WHAT YOU WILL DO: Pictures stay out; print the rest of the listing below exactly as it stands.

_ _ _

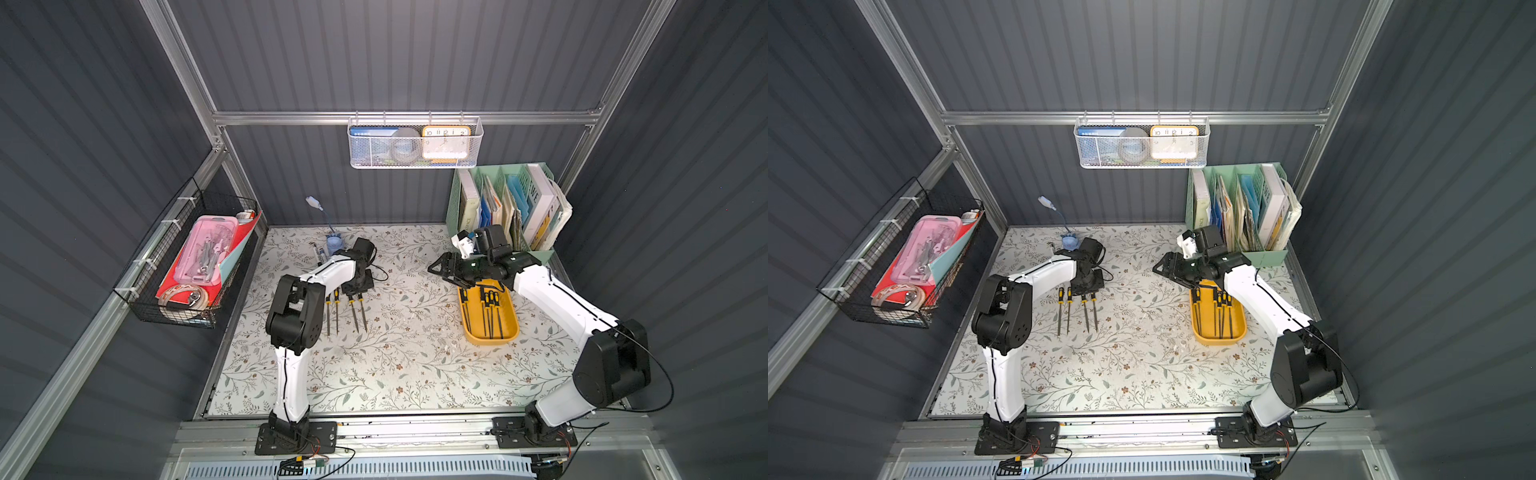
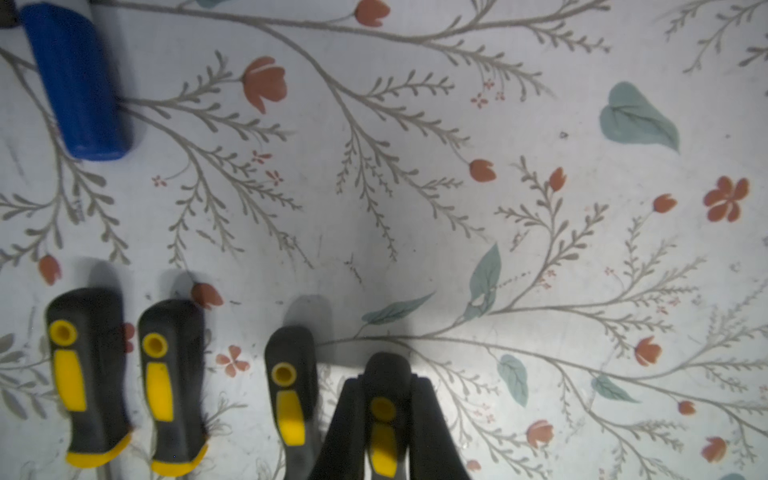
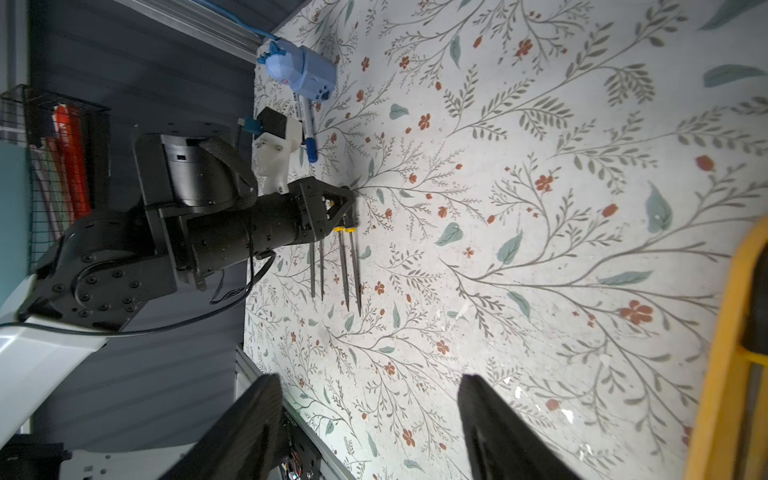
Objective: Take the file tool out of the storage box
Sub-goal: Place the file tool at the center of the board, then pick up the file tool from the storage box.
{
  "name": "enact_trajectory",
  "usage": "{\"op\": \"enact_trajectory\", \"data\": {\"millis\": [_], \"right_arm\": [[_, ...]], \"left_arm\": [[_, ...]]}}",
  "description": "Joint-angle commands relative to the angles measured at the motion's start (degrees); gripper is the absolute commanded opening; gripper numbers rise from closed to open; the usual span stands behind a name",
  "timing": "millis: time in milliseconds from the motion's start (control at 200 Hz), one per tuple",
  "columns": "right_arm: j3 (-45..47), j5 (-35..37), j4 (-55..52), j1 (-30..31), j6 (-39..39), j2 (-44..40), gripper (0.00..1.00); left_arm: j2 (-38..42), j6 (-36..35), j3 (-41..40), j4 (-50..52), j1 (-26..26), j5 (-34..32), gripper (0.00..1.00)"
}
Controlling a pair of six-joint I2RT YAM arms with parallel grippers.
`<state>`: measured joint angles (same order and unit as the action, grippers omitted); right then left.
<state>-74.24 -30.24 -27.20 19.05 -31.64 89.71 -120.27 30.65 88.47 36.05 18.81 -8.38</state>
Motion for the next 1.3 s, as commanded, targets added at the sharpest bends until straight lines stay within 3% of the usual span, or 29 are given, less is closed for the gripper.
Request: {"op": "enact_trajectory", "data": {"millis": [0,205,365,680,996,1296], "right_arm": [[-0.66,7.64,-6.63,-1.30,1.50,0.88,0.72],[-2.97,18.74,-16.93,-4.90,4.36,2.99,0.70],[-3.69,22.88,-19.99,-7.64,6.15,4.79,0.65],[-7.08,29.99,-24.08,-10.08,11.59,12.65,0.50],[-15.70,34.77,-26.32,-10.34,16.49,22.82,0.41],[-21.04,35.67,-27.46,-10.76,18.80,30.89,0.36]], "left_arm": [[-1.64,-0.51,0.39,2.27,0.00,-1.37,0.19],[-2.01,-1.25,1.51,2.26,0.00,-0.93,0.32],[-1.31,-1.61,2.96,2.54,0.00,-1.10,0.41],[3.08,-2.19,9.30,4.49,0.01,2.25,0.45],[8.11,-4.81,10.66,0.09,0.00,16.46,0.49],[8.20,-5.36,10.00,0.85,0.00,16.14,0.50]]}}
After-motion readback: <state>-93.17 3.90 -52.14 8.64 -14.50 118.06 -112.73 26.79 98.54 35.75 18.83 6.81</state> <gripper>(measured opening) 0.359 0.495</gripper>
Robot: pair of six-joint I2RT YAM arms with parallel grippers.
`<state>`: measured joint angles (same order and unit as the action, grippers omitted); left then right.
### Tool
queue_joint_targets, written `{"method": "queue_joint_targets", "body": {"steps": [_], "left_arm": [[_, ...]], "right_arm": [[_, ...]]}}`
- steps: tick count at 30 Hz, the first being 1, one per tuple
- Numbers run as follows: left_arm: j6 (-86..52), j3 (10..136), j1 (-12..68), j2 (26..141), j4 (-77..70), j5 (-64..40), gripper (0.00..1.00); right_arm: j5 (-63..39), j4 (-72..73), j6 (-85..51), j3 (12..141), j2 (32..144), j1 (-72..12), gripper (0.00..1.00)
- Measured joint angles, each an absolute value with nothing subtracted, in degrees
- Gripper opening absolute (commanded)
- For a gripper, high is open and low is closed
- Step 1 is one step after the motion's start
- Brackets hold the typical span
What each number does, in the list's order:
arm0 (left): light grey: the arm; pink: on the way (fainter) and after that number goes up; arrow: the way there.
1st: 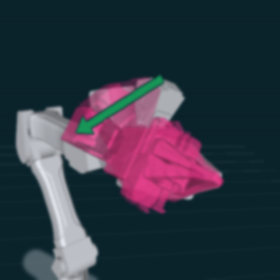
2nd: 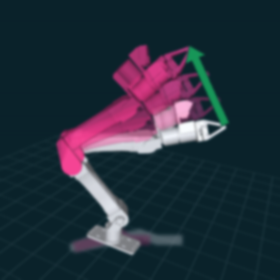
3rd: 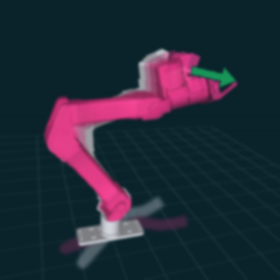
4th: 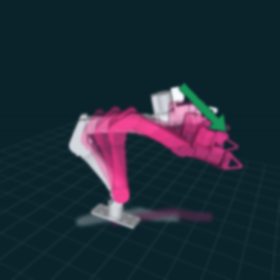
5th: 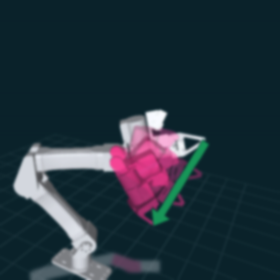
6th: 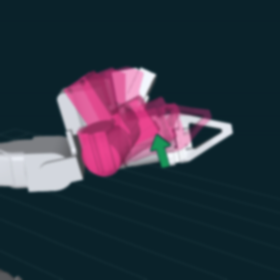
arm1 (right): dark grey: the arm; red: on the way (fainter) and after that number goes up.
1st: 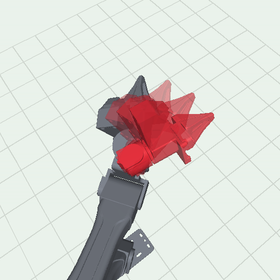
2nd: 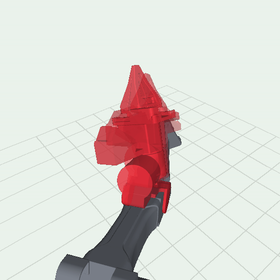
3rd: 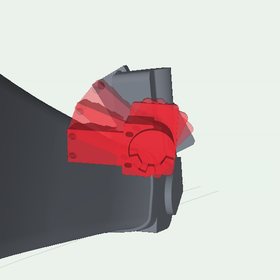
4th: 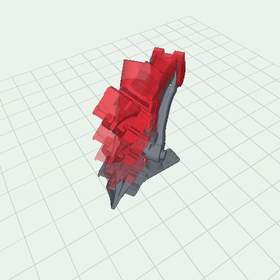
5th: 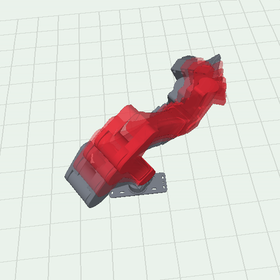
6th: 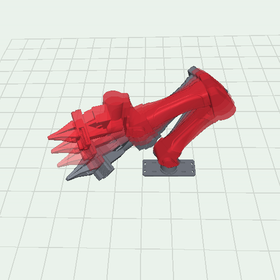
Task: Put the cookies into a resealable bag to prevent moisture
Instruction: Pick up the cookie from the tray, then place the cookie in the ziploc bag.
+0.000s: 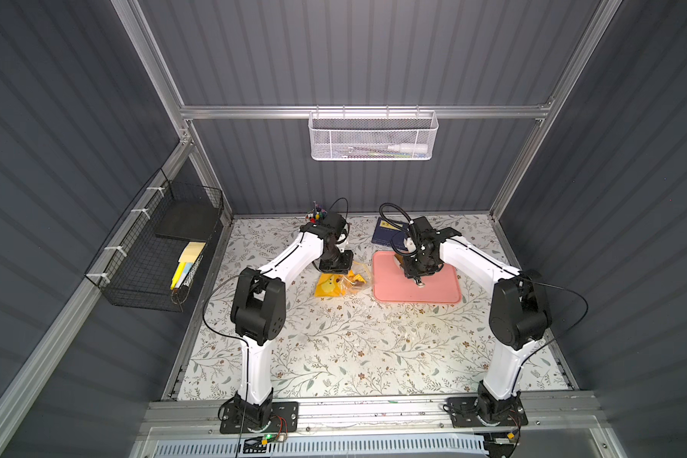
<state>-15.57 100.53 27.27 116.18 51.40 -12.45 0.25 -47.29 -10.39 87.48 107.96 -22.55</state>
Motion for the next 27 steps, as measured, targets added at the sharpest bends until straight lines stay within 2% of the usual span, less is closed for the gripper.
{"method": "queue_joint_targets", "body": {"steps": [6, 10, 20, 27], "left_arm": [[-15.6, 100.5, 27.3, 116.2, 51.4, -12.5, 0.0], [-15.6, 100.5, 27.3, 116.2, 51.4, -12.9, 0.0], [-15.6, 100.5, 27.3, 116.9, 51.2, -13.8, 0.0], [-15.6, 100.5, 27.3, 116.9, 51.2, -14.2, 0.0]], "right_arm": [[-0.6, -47.5, -10.5, 87.4, 106.9, -22.5, 0.41], [-2.3, -48.1, -10.3, 86.5, 102.3, -22.5, 0.4], [-13.0, -50.0, -8.8, 80.5, 88.1, -24.0, 0.43], [-19.7, -52.0, -8.6, 75.2, 85.0, -28.1, 0.43]]}}
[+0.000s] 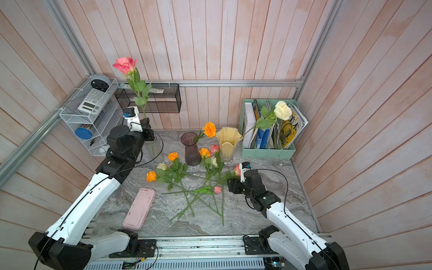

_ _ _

TASK ANSWER:
Objective: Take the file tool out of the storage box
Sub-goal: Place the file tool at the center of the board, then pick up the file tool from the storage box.
{
  "name": "enact_trajectory",
  "usage": "{\"op\": \"enact_trajectory\", \"data\": {\"millis\": [_], \"right_arm\": [[_, ...]], \"left_arm\": [[_, ...]]}}",
  "description": "Joint-angle commands relative to the angles measured at the motion's start (degrees); gripper is the absolute commanded opening; gripper numbers rise from closed to open; the usual span stands behind a name",
  "timing": "millis: time in milliseconds from the motion's start (control at 200 Hz), one per tuple",
  "columns": "right_arm: j3 (-45..47), j5 (-35..37), j4 (-55..52), j1 (-30..31), j6 (-39..39), j2 (-44..40), gripper (0.00..1.00); left_arm: j2 (-38..42), j6 (-36..35), j3 (-41..40), j4 (-50..52), j1 (-26..26), j5 (-34..32), gripper (0.00..1.00)"
}
Controlling a pair of six-joint I2RT YAM arms with parallel grippers.
`<state>`: measured joint angles (same order and unit as the action, grippers omitted); right then left.
<state>-74.24 -30.24 -27.20 19.05 -31.64 89.71 -120.27 30.65 88.47 36.05 18.81 -8.38</state>
Motion for the next 1.3 s, as commanded, targets added at the sharpest bends until straight lines stay within 3% of the usual span, or 29 are given, less is closed for the gripper.
Request: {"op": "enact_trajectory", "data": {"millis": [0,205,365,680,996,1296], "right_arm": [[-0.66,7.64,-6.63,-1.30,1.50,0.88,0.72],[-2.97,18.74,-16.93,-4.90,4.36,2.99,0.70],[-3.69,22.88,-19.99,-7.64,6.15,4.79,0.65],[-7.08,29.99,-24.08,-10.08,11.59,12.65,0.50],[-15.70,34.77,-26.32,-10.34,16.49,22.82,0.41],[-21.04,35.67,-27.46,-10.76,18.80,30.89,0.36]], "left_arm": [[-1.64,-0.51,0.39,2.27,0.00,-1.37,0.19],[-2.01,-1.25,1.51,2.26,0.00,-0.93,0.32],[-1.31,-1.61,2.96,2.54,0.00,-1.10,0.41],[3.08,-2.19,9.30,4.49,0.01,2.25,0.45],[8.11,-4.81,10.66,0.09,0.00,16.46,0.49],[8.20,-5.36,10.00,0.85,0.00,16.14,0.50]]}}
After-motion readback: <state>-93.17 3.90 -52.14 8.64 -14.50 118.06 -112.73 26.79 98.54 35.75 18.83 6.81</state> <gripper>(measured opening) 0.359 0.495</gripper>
Robot: pair of six-joint I2RT YAM arms with parallel grippers.
`<state>`: measured joint angles (same order and unit as the action, grippers omitted); left then right.
### Tool
queue_joint_targets, written `{"method": "queue_joint_targets", "body": {"steps": [_], "left_arm": [[_, ...]], "right_arm": [[_, ...]]}}`
- steps: tick count at 30 Hz, the first being 1, one per tuple
- Numbers run as follows: left_arm: j6 (-86..52), j3 (10..136), j1 (-12..68), j2 (26..141), j4 (-77..70), j5 (-64..40), gripper (0.00..1.00); right_arm: j5 (-63..39), j4 (-72..73), j6 (-85..51), j3 (12..141), j2 (32..144), j1 (-72..12), gripper (0.00..1.00)
- Measured joint angles, each an absolute value with nothing subtracted, in degrees
- Gripper opening absolute (commanded)
- For a gripper, high is open and low is closed
- Step 1 is one step after the motion's start
- Brackets hold the typical span
What each number does, in the list's order:
arm0 (left): light grey: the arm; pink: on the way (fainter) and after that number goes up; arrow: the way there.
1st: 
2nd: 
3rd: 
4th: 
5th: 
6th: 
arm1 (right): dark grey: the arm; red: on the way (fainter) and after that number goes up.
1st: 
2nd: 
3rd: 
4th: 
5th: 
6th: 
Task: Put the cookies into a resealable bag to prevent moisture
Instruction: Pick up the cookie from the tray, then place the cookie in the ziploc bag.
+0.000s: 
<state>-15.57 100.53 27.27 116.18 51.40 -12.45 0.25 -47.29 -10.39 87.48 107.96 -22.55</state>
Motion for the next 27 steps, as measured, targets added at the sharpest bends until straight lines stay within 2% of the usual span, less is closed for the gripper.
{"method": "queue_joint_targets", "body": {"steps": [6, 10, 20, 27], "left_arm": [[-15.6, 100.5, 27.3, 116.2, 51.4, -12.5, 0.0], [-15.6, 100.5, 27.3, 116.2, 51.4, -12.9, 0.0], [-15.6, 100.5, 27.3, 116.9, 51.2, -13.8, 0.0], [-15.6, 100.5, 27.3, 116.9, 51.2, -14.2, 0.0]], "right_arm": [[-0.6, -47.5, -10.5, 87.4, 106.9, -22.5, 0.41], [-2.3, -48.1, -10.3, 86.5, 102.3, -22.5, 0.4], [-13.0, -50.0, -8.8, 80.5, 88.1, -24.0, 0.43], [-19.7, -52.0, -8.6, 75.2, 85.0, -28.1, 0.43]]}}
[+0.000s] 

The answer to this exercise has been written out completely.